§ **Work to be completed**: The records that follow are to be given again exactly.

§ **Records**:
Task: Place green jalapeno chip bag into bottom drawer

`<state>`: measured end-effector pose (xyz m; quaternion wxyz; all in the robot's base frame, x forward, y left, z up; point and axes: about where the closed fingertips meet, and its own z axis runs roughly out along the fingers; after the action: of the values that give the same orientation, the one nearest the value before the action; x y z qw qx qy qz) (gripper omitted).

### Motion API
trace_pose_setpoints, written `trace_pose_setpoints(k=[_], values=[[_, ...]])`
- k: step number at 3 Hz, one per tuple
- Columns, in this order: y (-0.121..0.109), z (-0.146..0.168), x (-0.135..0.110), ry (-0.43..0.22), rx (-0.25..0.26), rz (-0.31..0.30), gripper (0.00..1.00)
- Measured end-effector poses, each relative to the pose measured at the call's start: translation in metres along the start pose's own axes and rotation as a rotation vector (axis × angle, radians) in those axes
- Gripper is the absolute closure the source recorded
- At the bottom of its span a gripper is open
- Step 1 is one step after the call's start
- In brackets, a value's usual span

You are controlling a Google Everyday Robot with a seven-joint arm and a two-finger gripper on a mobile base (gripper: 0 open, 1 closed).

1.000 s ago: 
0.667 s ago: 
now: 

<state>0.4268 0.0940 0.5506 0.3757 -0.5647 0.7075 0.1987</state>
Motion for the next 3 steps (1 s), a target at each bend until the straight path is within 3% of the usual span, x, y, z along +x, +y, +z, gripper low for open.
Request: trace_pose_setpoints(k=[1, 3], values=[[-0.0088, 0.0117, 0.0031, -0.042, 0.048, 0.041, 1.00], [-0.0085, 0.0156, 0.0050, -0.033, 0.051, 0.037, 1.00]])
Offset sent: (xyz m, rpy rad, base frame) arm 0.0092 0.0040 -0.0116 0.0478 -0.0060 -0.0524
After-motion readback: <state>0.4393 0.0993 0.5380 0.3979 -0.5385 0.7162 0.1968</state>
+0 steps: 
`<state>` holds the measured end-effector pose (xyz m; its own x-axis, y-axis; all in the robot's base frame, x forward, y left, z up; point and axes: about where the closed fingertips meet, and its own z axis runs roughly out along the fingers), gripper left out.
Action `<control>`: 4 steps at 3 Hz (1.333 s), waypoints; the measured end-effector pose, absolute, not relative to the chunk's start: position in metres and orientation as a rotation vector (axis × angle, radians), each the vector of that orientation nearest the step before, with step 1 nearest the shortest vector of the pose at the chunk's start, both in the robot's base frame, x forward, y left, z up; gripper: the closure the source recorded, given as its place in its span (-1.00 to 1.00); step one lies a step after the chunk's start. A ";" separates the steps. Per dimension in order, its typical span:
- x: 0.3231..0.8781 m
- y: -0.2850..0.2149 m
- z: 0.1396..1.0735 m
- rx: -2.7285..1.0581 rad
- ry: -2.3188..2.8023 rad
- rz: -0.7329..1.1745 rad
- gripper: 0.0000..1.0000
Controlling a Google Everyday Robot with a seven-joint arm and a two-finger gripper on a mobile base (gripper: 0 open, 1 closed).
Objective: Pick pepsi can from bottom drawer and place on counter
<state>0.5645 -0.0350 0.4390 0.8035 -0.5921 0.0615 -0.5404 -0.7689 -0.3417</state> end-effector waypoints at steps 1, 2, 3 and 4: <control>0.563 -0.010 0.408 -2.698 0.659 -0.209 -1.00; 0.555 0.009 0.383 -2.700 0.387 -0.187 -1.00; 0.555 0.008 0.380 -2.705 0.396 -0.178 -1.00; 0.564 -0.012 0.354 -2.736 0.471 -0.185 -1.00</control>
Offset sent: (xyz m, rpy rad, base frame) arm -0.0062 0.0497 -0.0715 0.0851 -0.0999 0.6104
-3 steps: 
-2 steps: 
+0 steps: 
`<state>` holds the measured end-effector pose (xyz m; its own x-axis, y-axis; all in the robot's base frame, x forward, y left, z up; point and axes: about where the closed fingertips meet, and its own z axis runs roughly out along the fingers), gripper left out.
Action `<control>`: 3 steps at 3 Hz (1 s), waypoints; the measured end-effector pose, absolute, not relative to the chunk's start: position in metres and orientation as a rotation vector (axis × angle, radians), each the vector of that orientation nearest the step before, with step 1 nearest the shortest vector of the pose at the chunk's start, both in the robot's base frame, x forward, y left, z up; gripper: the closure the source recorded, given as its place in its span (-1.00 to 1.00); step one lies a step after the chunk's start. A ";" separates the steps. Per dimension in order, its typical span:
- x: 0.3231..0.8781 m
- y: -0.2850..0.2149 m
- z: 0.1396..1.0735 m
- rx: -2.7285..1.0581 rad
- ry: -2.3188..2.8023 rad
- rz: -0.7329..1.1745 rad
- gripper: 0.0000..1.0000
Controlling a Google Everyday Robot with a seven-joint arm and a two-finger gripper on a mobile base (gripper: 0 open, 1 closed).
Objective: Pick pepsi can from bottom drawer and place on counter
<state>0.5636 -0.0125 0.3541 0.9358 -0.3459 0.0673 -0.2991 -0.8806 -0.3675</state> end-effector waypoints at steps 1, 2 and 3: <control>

§ **Solution to the exercise**:
Task: Place green jalapeno chip bag into bottom drawer

`<state>`: measured end-effector pose (xyz m; quaternion wxyz; all in the robot's base frame, x forward, y left, z up; point and axes: about where the closed fingertips meet, and its own z axis runs roughly out along the fingers; after the action: of the values that give the same orientation, the one nearest the value before the action; x y z qw qx qy qz) (gripper omitted).

### Motion API
trace_pose_setpoints, written `trace_pose_setpoints(k=[_], values=[[_, ...]])`
- k: step number at 3 Hz, one per tuple
- Columns, in this order: y (-0.121..0.109), z (-0.146..0.168), x (-0.135..0.110), ry (-0.43..0.22), rx (-0.25..0.26), rz (-0.31..0.30), gripper (0.00..1.00)
- Measured end-effector poses, each relative to the pose measured at the call's start: translation in metres along the start pose's own axes and rotation as a rotation vector (axis × angle, radians) in those axes
- Gripper is the absolute closure the source recorded
- At the bottom of its span a gripper is open
- Step 1 is one step after the call's start
- In brackets, a value's usual span

You are controlling a Google Everyday Robot with a seven-joint arm and a two-finger gripper on a mobile base (gripper: 0 open, 1 closed).

1.000 s ago: 
0.667 s ago: 
now: 

<state>0.4268 0.0940 0.5506 0.3757 -0.5647 0.7075 0.1987</state>
Motion for the next 3 steps (1 s), a target at each bend until the straight path is within 3% of the usual span, x, y, z along +x, +y, +z, gripper low for open.
Request: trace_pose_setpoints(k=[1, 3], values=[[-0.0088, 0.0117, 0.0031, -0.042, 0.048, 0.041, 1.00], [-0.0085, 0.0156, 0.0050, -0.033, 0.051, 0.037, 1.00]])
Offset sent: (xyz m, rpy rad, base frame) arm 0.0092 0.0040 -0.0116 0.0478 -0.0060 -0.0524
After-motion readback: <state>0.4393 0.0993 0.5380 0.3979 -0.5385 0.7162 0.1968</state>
+0 steps: 
`<state>` holds the measured end-effector pose (xyz m; its own x-axis, y-axis; all in the robot's base frame, x forward, y left, z up; point and axes: about where the closed fingertips meet, and its own z axis runs roughly out along the fingers), gripper left out.
Action `<control>`: 4 steps at 3 Hz (1.333 s), waypoints; the measured end-effector pose, absolute, not relative to the chunk's start: position in metres and orientation as a rotation vector (axis × angle, radians), each the vector of that orientation nearest the step before, with step 1 nearest the shortest vector of the pose at the chunk's start, both in the robot's base frame, x forward, y left, z up; gripper: the closure the source recorded, given as its place in its span (-1.00 to 1.00); step one lies a step after the chunk's start. A ";" separates the steps. Per dimension in order, its typical span:
- x: 0.3231..0.8781 m
- y: -0.2850..0.2149 m
- z: 0.1396..1.0735 m
- rx: -2.7285..1.0581 rad
- ry: -2.3188..2.8023 rad
- rz: -0.7329..1.1745 rad
- gripper: 0.0000..1.0000
Controlling a Google Everyday Robot with a seven-joint arm and a two-finger gripper on a mobile base (gripper: 0 open, 1 closed).
Objective: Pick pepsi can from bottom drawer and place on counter
<state>0.5645 -0.0350 0.4390 0.8035 -0.5921 0.0615 -0.5404 -0.7689 -0.3417</state> end-effector waypoints at steps 1, 2, 3 and 4: <control>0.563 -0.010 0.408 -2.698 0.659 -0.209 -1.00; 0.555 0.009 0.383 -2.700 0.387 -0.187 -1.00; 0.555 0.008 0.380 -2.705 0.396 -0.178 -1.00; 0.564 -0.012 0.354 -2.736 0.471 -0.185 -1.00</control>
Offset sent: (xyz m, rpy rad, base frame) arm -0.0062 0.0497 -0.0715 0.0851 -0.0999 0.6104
-3 steps: 
-2 steps: 
+0 steps: 
`<state>` holds the measured end-effector pose (xyz m; its own x-axis, y-axis; all in the robot's base frame, x forward, y left, z up; point and axes: about where the closed fingertips meet, and its own z axis runs roughly out along the fingers), gripper left out.
Action `<control>`: 3 steps at 3 Hz (1 s), waypoints; the measured end-effector pose, absolute, not relative to the chunk's start: position in metres and orientation as a rotation vector (axis × angle, radians), each the vector of that orientation nearest the step before, with step 1 nearest the shortest vector of the pose at the chunk's start, both in the robot's base frame, x forward, y left, z up; gripper: the closure the source recorded, given as its place in its span (-1.00 to 1.00); step one lies a step after the chunk's start. A ";" separates the steps. Per dimension in order, its typical span:
- x: 0.3231..0.8781 m
- y: -0.2850..0.2149 m
- z: 0.1396..1.0735 m
- rx: -2.7285..1.0581 rad
- ry: -2.3188..2.8023 rad
- rz: -0.7329..1.1745 rad
- gripper: 0.0000..1.0000
Controlling a Google Everyday Robot with a seven-joint arm and a two-finger gripper on a mobile base (gripper: 0 open, 1 closed).
Objective: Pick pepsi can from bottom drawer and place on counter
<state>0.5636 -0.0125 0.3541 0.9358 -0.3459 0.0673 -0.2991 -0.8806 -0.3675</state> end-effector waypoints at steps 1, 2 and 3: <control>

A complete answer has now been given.